-- REQUIREMENT --
Restate word for word the lines of the material below, from the line with "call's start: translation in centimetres" to the line with "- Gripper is", both lines included, and no others.

-- RECORDED DATA --

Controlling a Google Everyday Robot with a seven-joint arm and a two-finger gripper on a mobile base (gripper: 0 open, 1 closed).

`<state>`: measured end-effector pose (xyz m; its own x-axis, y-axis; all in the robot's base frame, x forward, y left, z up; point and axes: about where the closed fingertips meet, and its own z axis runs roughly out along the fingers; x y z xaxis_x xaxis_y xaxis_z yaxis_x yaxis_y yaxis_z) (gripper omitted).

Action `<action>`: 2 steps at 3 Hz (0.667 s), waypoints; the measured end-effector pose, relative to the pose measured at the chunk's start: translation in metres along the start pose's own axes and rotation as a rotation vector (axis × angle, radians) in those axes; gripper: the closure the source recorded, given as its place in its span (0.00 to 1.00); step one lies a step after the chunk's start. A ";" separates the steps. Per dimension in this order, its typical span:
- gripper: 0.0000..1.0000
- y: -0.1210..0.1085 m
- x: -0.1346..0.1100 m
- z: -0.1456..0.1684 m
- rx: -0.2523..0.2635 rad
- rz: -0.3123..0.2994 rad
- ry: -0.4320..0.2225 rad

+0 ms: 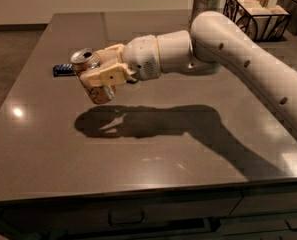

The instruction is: Place orange can upright

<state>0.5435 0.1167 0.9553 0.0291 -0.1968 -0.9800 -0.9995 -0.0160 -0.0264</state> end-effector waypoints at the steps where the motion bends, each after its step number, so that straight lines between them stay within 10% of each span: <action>1: 1.00 -0.002 0.012 -0.006 0.020 0.012 -0.062; 2: 1.00 -0.002 0.021 -0.007 0.019 0.011 -0.110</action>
Offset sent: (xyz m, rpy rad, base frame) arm 0.0057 -0.0216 -0.0320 0.1740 0.0072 -0.0216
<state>0.5461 0.1053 0.9360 0.0181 -0.0881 -0.9959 -0.9998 0.0038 -0.0185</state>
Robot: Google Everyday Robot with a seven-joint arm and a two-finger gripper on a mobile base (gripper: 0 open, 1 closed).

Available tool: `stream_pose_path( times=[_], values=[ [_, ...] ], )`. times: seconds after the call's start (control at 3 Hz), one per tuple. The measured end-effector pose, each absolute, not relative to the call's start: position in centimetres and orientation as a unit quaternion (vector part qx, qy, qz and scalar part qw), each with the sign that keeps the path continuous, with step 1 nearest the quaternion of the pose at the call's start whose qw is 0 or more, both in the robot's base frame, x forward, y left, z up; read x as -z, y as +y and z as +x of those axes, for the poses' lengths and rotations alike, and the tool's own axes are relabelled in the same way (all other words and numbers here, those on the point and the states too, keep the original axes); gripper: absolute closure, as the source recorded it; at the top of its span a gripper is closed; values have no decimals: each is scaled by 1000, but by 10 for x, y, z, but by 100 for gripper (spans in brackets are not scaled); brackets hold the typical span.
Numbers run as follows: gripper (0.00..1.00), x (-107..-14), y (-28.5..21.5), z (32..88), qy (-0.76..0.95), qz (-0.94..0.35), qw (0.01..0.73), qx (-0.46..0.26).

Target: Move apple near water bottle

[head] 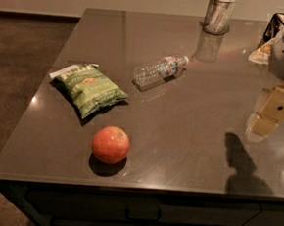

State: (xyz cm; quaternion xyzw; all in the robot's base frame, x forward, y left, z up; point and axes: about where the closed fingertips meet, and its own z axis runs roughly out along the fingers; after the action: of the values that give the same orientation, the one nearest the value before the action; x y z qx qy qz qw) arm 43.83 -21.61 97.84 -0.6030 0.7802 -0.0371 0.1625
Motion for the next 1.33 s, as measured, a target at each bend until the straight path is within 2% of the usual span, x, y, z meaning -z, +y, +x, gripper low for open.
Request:
stream_pose_path(
  times=[0.67, 1.33],
  values=[
    [0, -975, -208, 438, 777, -605, 172, 32],
    [0, -947, -177, 425, 767, -617, 179, -6]
  ],
)
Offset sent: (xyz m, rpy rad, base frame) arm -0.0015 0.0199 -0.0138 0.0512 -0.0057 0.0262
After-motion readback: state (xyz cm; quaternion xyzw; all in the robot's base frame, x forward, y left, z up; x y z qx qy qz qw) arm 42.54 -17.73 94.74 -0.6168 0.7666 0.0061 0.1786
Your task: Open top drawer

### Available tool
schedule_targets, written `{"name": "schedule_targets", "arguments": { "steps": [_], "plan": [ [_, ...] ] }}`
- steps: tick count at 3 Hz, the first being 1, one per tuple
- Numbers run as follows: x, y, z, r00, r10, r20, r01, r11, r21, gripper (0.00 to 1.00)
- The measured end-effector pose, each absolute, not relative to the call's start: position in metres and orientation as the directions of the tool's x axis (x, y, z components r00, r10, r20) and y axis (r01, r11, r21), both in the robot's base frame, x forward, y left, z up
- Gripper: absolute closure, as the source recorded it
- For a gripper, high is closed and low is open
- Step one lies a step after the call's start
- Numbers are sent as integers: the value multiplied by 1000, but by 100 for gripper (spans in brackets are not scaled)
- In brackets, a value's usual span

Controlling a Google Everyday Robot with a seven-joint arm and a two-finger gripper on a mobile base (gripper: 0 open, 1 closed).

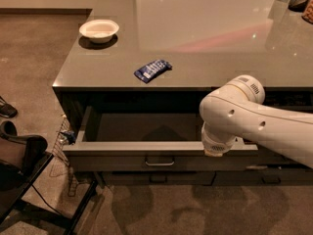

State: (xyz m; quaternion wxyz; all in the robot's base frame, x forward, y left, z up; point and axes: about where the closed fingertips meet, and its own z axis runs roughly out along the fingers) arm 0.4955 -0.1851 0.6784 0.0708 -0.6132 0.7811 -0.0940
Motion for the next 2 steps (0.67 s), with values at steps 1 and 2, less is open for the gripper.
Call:
{"name": "schedule_targets", "arguments": {
  "steps": [1,2],
  "plan": [
    [469,-182,689,-274,-962,-11,-936,270,-226,100],
    [471,-183,689,-274,-962,-12,-935,269,-231,100]
  ]
}}
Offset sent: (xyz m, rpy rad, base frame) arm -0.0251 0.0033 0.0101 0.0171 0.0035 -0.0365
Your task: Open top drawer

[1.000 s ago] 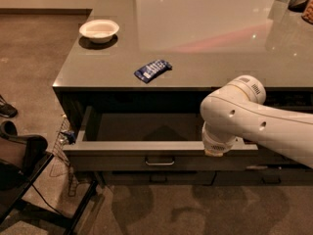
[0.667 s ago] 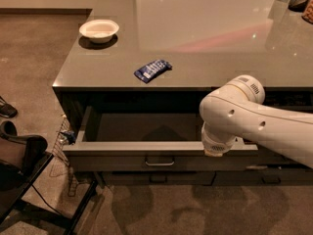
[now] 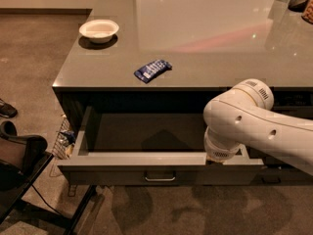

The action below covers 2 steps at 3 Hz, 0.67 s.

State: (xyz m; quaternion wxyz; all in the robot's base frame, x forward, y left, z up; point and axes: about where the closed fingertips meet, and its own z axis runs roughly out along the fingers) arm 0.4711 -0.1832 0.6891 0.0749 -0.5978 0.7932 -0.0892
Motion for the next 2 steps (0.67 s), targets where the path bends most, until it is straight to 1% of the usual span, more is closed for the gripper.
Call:
{"name": "schedule_targets", "arguments": {
  "steps": [1,2],
  "plan": [
    [486,-191,696,-235,-972,-26,-934,233,-272,100],
    [515,-199,691,-181,-981,-67,-932,193,-307,100]
  ]
}}
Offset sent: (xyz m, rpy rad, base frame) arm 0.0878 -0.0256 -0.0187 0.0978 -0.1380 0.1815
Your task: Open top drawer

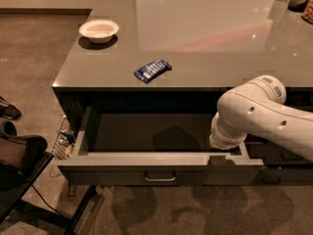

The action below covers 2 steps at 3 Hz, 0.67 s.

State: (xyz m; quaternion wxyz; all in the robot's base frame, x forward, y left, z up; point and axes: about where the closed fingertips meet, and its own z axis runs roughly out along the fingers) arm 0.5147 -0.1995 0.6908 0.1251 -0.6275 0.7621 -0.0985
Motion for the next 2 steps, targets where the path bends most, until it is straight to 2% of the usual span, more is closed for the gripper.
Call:
{"name": "schedule_targets", "arguments": {
  "steps": [2],
  "plan": [
    [517,-199,678,-164,-985,-57,-942,174,-287,100]
  ]
}}
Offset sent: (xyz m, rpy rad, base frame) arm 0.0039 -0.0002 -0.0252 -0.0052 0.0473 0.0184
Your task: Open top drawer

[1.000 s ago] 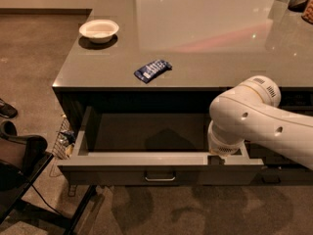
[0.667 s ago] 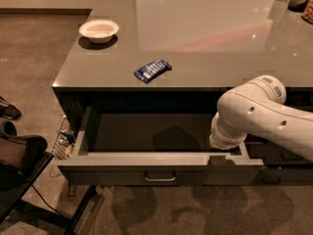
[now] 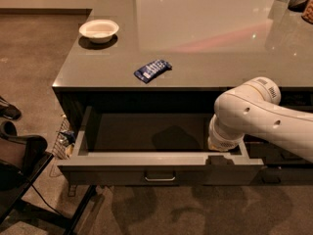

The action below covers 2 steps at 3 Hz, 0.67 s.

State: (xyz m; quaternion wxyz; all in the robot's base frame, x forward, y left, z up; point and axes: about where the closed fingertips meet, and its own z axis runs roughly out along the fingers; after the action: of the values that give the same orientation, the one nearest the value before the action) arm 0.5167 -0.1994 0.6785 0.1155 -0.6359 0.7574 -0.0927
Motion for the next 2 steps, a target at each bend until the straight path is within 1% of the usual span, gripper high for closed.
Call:
{"name": "schedule_targets", "arguments": {
  "steps": [2],
  "plan": [
    [504,-207,650,-202,-979,-30,-962,204,-183,100]
  ]
}}
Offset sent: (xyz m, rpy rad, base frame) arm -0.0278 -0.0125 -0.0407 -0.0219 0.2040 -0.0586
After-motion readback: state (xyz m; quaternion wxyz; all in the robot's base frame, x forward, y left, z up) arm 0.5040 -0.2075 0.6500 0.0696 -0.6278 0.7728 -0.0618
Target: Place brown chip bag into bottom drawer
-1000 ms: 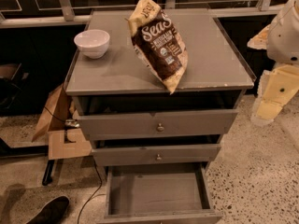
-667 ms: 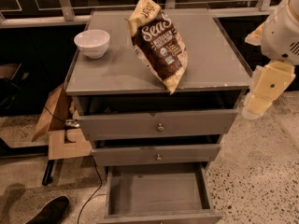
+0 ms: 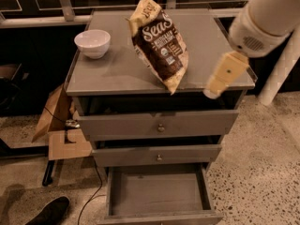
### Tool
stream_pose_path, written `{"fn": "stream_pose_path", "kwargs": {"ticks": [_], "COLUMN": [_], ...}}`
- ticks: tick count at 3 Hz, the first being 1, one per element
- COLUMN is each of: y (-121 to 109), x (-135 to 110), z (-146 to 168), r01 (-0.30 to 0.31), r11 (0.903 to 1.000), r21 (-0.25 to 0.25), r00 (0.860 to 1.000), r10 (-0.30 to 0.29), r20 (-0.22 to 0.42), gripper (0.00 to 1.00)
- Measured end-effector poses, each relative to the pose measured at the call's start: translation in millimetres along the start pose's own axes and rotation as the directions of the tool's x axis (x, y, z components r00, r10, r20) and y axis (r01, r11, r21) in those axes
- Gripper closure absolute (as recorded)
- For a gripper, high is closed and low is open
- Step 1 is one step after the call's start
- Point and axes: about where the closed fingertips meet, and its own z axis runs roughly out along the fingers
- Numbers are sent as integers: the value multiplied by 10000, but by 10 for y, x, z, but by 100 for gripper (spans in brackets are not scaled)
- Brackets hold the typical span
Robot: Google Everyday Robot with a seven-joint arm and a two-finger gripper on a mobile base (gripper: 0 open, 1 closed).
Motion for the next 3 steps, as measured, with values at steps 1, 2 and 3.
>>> {"fn": "stream_pose_path", "kwargs": {"ticks": [1, 2, 3], "y": [-273, -466, -574], "x": [-256, -422, -546], "z": [286, 582, 561], "r01": [-1093, -2575, -3232], "r11": [9925, 9624, 9405], "r21": [543, 869, 1046], "r00": [9931, 9607, 9343], "r10": [1067, 2452, 2996], "r20": [491, 1304, 1935], "gripper": [0, 0, 0]}}
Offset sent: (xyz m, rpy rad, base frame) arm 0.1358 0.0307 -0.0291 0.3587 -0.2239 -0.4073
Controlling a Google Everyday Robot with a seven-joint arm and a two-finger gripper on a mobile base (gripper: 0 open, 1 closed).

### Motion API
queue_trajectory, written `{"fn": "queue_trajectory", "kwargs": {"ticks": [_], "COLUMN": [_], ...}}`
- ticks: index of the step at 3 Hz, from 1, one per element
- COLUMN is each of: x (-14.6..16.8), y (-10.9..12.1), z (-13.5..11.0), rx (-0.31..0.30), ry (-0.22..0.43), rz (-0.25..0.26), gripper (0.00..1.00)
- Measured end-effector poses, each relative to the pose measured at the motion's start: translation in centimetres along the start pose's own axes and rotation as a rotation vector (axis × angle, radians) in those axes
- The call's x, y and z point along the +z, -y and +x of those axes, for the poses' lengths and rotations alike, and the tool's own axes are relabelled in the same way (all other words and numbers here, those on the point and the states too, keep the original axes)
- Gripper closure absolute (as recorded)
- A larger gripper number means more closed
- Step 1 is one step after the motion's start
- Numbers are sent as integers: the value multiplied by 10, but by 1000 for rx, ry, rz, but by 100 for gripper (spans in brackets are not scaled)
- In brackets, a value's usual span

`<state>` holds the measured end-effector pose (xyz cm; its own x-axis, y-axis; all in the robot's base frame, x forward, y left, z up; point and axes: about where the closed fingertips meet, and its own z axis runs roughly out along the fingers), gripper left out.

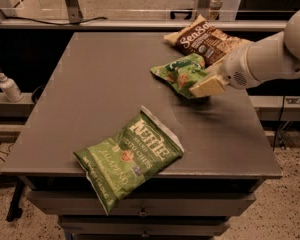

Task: Move green rice chip bag near brown chip bag

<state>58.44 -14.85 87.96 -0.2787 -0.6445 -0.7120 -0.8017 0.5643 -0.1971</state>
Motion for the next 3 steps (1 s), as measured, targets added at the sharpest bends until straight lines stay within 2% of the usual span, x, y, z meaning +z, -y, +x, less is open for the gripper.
{"fn": "queue_trajectory", "kwargs": {"ticks": [1,2,3], "x": [-3,-7,-12], "y": [1,1,-2], "z": [7,11,13], "rx": [-49,-81,-95], "ry": [-10,-17,-16], "rz": [-49,-77,-85], "gripper": [35,11,0]}}
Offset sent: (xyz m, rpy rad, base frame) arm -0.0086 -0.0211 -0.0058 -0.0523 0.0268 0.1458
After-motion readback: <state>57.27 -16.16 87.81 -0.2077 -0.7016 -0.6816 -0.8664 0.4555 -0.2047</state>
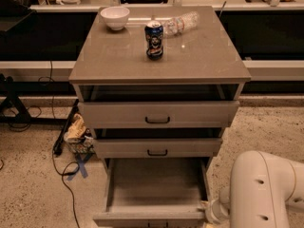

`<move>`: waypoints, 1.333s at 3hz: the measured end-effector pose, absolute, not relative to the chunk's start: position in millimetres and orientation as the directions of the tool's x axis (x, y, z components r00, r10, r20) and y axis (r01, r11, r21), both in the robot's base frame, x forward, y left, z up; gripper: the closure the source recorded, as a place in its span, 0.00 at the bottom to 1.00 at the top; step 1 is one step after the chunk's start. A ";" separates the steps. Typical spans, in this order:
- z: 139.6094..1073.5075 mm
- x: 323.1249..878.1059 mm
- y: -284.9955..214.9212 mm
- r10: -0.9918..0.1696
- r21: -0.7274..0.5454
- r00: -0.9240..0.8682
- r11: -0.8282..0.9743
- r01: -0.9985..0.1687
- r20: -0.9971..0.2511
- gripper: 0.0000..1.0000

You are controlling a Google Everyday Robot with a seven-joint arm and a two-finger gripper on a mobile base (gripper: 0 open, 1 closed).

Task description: Open bottom drawer

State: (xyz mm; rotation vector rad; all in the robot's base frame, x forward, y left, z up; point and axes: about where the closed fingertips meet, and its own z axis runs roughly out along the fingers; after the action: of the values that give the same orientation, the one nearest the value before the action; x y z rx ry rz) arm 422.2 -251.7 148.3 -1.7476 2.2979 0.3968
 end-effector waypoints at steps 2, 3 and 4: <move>148.3 422.3 -250.6 -0.903 0.077 -0.264 0.253 -0.964 -0.339 0.00; 148.3 422.3 -250.2 -0.903 0.077 -0.264 0.253 -0.964 -0.339 0.00; 148.3 422.3 -250.0 -0.903 0.077 -0.264 0.253 -0.964 -0.339 0.00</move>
Offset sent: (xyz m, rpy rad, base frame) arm -0.0055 -0.0331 0.0762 0.0791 -0.1656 0.0334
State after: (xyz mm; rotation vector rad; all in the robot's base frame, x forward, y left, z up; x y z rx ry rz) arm 422.3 -250.0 148.3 -1.7476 2.2978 0.3968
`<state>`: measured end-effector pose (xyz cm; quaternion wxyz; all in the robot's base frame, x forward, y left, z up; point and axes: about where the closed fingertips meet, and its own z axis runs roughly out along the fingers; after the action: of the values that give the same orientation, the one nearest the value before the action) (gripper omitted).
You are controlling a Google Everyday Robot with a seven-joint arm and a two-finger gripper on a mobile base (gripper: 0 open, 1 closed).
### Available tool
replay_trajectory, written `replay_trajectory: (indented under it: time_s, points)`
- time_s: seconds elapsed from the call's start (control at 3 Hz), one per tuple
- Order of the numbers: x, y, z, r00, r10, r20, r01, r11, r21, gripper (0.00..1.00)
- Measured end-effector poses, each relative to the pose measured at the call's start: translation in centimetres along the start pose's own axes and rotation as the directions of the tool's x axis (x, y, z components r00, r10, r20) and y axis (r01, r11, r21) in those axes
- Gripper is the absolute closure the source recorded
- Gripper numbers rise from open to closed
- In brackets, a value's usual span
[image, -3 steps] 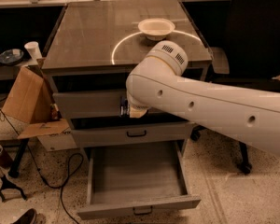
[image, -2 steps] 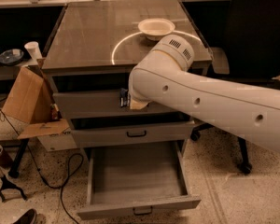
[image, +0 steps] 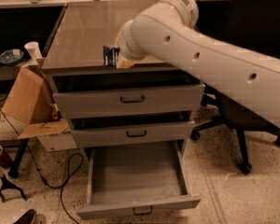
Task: Pick rxbar blueberry from bottom drawer and place on counter
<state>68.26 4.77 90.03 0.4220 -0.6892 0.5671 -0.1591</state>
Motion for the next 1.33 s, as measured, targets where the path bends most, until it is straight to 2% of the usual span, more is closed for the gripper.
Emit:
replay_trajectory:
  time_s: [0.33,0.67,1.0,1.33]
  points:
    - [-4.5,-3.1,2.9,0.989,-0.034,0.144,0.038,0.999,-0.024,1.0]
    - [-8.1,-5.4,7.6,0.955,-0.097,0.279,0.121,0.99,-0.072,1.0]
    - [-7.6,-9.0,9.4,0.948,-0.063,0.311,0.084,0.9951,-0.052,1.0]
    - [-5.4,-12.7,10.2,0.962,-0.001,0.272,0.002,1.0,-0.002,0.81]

-- RESPONSE --
- Measured end-effector poses, each relative to the pose measured at the call's start: translation in centimetres along the start pose's own axes and rotation as the directions of the tool's x axis (x, y, z components r00, r10, r20) and y axis (r01, r11, r21) in those axes
- Gripper is the absolute closure the source recorded

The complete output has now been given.